Friday, March 9, 2012

incomplete Full text index for large dbs in sql 2005?

we have created a full text catalogue on an Addresses table with exactly same
configuration on 3 databases. Two of them are on SQL 2005 and one on SQL 2000.
My Addresses table has 13 million rows and the full text was on the Full
Address column.
db is around 250GB
FT Index on SQL 2005 database was created very quickly (within 2 hours)
while SQL 2000 FT took 30 hours.
But my issue is SQL 2005 index does not contain all the words. For an
example following 2 queries gives me the exactly same number on the SQL 2000
database while on SQL 2005, first query only return 11 and the 2nd one 274
(274 is same on 2000 server/database as well)
SELECT count(*)
FROM [dbo].[Addresses]
WHERE CONTAINS(FullAddress, 'WARMINSTER')
GO
SELECT count(*)
FROM [dbo].[Addresses]
WHERE FullAddress like '%WARMINSTER%'
Is this a bug?
When i extracted the records which should have retrived in to a seperate
table (few hundred records) and created a FT index on that it works fine.
CTS DBA
I've had problems on very large databases with this. I think we were over
400,000,000 rows when we first noticed it. A reorganize would normally help.
Can you first run this query?
SELECT fulladdress FROM [dbo].[Addresses] WHERE FullAddress like
'%WARMINSTER%' and not like '% WARMINSTER %'
See if perhaps you are getting hits to Warministershireontheavon or
something like that.
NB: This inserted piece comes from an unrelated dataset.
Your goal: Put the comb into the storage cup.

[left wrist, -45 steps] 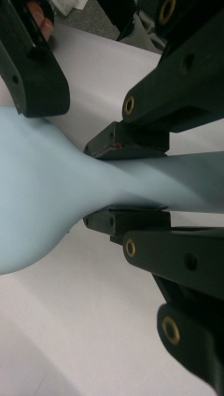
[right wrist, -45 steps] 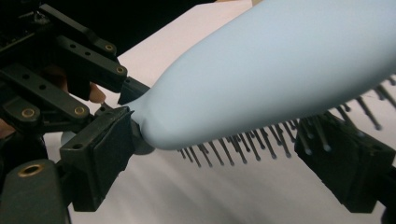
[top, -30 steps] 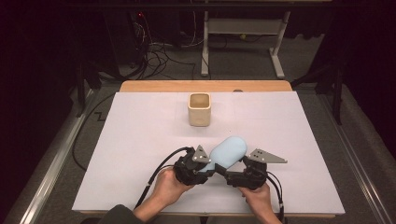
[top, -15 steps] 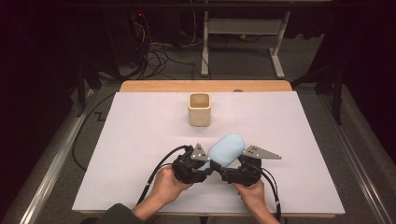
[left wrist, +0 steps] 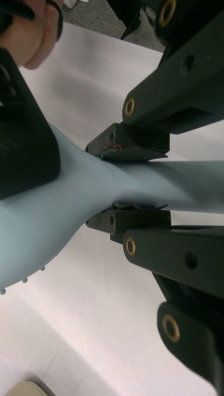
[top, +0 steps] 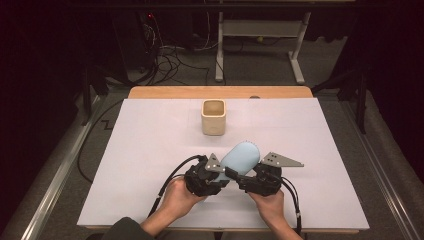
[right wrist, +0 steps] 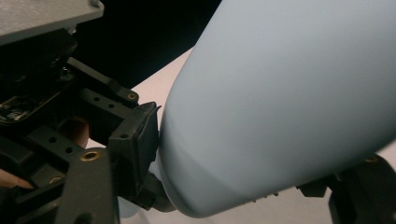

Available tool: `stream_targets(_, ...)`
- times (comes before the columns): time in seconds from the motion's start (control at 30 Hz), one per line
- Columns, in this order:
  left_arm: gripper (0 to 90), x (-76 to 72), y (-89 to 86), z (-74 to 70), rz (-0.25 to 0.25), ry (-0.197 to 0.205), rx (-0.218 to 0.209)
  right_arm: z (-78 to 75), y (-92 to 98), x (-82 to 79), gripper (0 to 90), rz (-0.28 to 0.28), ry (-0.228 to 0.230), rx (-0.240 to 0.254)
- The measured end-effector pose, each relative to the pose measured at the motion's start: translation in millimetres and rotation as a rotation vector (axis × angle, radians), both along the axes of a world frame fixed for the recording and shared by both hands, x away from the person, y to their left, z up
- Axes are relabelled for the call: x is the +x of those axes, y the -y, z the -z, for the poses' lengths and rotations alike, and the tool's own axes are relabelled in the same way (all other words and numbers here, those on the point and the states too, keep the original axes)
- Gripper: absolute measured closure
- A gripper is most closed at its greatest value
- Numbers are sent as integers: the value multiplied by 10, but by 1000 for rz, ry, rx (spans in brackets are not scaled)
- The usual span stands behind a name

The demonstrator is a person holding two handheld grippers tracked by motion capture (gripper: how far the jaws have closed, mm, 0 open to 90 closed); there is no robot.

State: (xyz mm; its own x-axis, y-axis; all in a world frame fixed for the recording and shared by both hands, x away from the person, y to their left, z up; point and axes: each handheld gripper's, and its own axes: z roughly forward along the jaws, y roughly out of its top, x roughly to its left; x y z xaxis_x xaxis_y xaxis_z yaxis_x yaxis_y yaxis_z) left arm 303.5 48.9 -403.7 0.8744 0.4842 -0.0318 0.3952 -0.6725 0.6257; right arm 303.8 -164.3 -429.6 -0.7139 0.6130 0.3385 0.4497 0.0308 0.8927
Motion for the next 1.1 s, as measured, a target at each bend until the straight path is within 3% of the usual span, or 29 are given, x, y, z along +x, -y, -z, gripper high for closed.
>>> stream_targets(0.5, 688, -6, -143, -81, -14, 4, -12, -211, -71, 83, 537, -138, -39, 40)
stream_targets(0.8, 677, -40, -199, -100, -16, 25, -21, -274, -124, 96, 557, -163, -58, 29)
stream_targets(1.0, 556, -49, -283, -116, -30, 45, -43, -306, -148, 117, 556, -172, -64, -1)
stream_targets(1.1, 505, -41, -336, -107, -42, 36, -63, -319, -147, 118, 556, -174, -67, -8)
Note that most punctuation will be ignored.
If you are trully missing hits can you check the gatherer log to see if
there are any error messages?
Hilary Cotter
Looking for a SQL Server replication book?
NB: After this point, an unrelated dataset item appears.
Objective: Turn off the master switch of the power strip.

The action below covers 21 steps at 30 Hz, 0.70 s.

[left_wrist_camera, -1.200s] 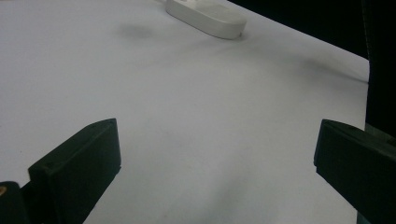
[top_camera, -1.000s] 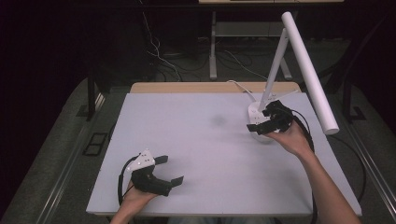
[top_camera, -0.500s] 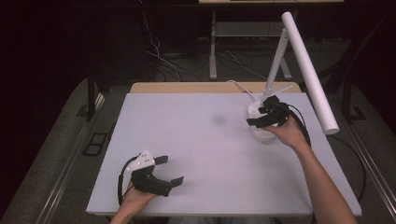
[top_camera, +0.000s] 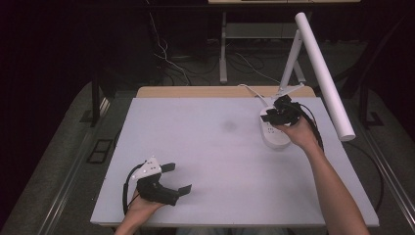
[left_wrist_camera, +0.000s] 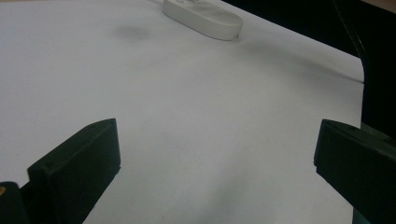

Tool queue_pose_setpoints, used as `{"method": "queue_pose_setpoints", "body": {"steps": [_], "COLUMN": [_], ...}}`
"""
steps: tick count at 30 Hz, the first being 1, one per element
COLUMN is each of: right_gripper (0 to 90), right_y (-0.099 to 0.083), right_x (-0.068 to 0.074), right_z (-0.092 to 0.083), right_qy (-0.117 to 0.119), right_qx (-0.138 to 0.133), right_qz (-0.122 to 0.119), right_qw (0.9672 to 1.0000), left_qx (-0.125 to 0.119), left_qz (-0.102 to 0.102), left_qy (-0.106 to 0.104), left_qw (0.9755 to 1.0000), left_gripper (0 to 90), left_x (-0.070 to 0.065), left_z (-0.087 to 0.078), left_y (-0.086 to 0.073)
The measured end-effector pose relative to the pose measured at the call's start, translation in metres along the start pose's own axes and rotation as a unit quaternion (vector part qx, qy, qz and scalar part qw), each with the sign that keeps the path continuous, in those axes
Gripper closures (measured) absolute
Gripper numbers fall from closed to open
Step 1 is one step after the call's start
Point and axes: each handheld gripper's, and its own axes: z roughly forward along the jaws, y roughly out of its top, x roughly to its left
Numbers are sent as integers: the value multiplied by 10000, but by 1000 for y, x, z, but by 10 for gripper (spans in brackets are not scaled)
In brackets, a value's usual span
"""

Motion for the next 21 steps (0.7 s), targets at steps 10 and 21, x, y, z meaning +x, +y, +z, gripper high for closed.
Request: {"method": "queue_pose_setpoints", "body": {"steps": [10, 21], "right_gripper": [865, 890], "right_y": [7, 12], "right_x": [-9, -21], "right_z": [8, 22], "right_qy": [-29, -209], "right_qx": [11, 43], "right_qz": [32, 164], "right_qw": [10000, 9996], "left_qx": [-7, -39], "left_qz": [29, -1], "left_qy": [18, 25], "left_qw": [10000, 10000], "left_gripper": [0, 0], "left_x": [2, 3], "left_z": [-3, -4], "left_y": [0, -1]}}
http://www.nwsu.com/0974973602.html
Looking for a FAQ on Indexing Services/SQL FTS
http://www.indexserverfaq.com
"CTS_DBA" <CTSDBA@.discussions.microsoft.com> wrote in message
news:0E0072FB-B92A-4E2C-9915-99D0667C0BCA@.microsoft.com...
> we have created a full text catalogue on an Addresses table with exactly
> same
> configuration on 3 databases. Two of them are on SQL 2005 and one on SQL
> 2000.
> My Addresses table has 13 million rows and the full text was on the Full
> Address column.
> db is around 250GB
> FT Index on SQL 2005 database was created very quickly (within 2 hours)
> while SQL 2000 FT took 30 hours.
> But my issue is SQL 2005 index does not contain all the words. For an
> example following 2 queries gives me the exactly same number on the SQL
> 2000
> database while on SQL 2005, first query only return 11 and the 2nd one 274
> (274 is same on 2000 server/database as well)
> SELECT count(*)
> FROM [dbo].[Addresses]
> WHERE CONTAINS(FullAddress, 'WARMINSTER')
> GO
> SELECT count(*)
> FROM [dbo].[Addresses]
> WHERE FullAddress like '%WARMINSTER%'
> Is this a bug?
> When i extracted the records which should have retrived in to a seperate
> table (few hundred records) and created a FT index on that it works fine.
>
> --
> CTS DBA
|||Thanks Hilary,
SELECT fulladdress FROM [dbo].[Addresses] WHERE FullAddress like
'%WARMINSTER%' and not like '% WARMINSTER %'
The Query returns only 4 records which means still so many records missing
in the SQL 2005 FT catalog. I have started the re-organize (ALTER FULLTEXT
CATALOG cat_Addresses REORGANIZE) and update you with the results when it’s
completed.
thanks
CTS DBA
"Hilary Cotter" wrote:

> I've had problems on very large databases with this. I think we were over
> 400,000,000 rows when we first noticed it. A reorganize would normally help.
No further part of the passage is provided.